I think Durst is asking which model of TiVo that you are putting the drive in. The Series3 TiVos models TCD652160 and TCD648250 use a SATA drive while the Series1 and 2 TiVos use an PATA (EIDE) drive.
The drive you are looking at should work in the Series3 TiVos. The DB35 drives are designed to run quietly and are biased to prevent data starvation over error correction. See WeaKnees artical  Seagate DB35 DVR Specific Hard Drives


----------



## scandia101 (Oct 20, 2007)

substance12 said:


> i'm not sure i follow your question.





> depends, what are u putting it in?


 What (device(type of tivo)) are u (you, substance12) putting (installing) it (the hard drive) in.

I don't see how it could be interpreted any differently.


----------



## substance12 (Feb 6, 2008)

I mixed "it in" with "in it". that's why I was confused. It's a tivo HD. from what I've read so far there are really only 2 requirements: 1) there are some WD drives listed in the esata faq to stay away from. 2) has to be SATA.

I'm debating between the DB35, seagate 7200.11 type drives, the WD caviar, and the samsung spinpoint.


----------



## tivoupgrade (Sep 27, 2000)

substance12 said:


> I mixed "it in" with "in it". that's why I was confused. It's a tivo HD. from what I've read so far there are really only 2 requirements: 1) there are some WD drives listed in the esata faq to stay away from. 2) has to be SATA.
> 
> I'm debating between the DB35, seagate 7200.11 type drives, the WD caviar, and the samsung spinpoint.
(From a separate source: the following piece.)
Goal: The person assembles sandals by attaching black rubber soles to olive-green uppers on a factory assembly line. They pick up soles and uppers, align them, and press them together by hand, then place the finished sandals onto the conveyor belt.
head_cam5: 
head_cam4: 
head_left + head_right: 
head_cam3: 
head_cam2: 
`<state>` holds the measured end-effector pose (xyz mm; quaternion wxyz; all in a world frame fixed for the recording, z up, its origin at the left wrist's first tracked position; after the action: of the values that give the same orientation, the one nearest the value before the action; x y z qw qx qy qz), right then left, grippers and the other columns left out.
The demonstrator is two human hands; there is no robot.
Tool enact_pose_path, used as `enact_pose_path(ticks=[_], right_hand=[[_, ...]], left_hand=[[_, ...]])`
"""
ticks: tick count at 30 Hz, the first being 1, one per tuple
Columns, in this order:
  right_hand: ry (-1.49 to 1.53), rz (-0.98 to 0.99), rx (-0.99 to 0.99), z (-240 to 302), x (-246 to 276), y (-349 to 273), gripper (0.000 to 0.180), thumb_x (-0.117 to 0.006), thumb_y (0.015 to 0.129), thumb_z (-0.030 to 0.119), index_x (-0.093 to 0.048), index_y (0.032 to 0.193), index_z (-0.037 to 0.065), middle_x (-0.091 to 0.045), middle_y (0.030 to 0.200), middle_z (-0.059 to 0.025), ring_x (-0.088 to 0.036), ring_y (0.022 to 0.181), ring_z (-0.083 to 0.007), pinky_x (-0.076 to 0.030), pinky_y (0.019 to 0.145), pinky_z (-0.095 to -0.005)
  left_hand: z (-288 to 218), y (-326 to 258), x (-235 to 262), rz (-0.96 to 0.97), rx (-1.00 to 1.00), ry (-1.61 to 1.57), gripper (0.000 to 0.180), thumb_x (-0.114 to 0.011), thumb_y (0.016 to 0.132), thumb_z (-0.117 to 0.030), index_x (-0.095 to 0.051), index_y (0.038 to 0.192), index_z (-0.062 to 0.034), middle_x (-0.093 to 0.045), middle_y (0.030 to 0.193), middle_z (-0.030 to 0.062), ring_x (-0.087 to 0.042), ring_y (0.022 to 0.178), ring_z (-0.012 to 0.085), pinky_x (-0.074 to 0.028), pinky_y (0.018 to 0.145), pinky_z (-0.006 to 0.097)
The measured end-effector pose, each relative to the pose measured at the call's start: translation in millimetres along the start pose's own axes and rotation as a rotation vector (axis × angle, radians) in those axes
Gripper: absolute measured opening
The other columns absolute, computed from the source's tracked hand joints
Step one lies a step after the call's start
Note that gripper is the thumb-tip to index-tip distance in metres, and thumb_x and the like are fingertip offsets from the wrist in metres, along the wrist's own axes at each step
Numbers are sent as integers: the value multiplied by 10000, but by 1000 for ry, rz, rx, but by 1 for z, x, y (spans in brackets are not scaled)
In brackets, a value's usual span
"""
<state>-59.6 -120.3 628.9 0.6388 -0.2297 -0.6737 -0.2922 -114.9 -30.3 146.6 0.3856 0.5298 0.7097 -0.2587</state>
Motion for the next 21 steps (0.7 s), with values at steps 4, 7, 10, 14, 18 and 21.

The SpinPoint is a very good drive, as is the Seagate DB35. I'd stay away from Seagate Barracuda (noisy) drives. Hitachi CinemaStar drives (or tuned DeskStar drives) are great, too.


----------



## substance12 (Feb 6, 2008)

I actually just placed an order for the WD green drive. We'll see how it goes!


----------



## ddkore (Sep 1, 2008)

I can't figure out whether or not the WD Green drive I just got will work in my TivoHD. It looks like the only people having problems have S3s. Any confirmation that the green drive work in Tivo HDs would be appreciated.


----------



## wedenton (Jun 13, 2002)

You are right, the only problem is using that drive as an internal upgrade on a Series 3. It works great in my HD.


----------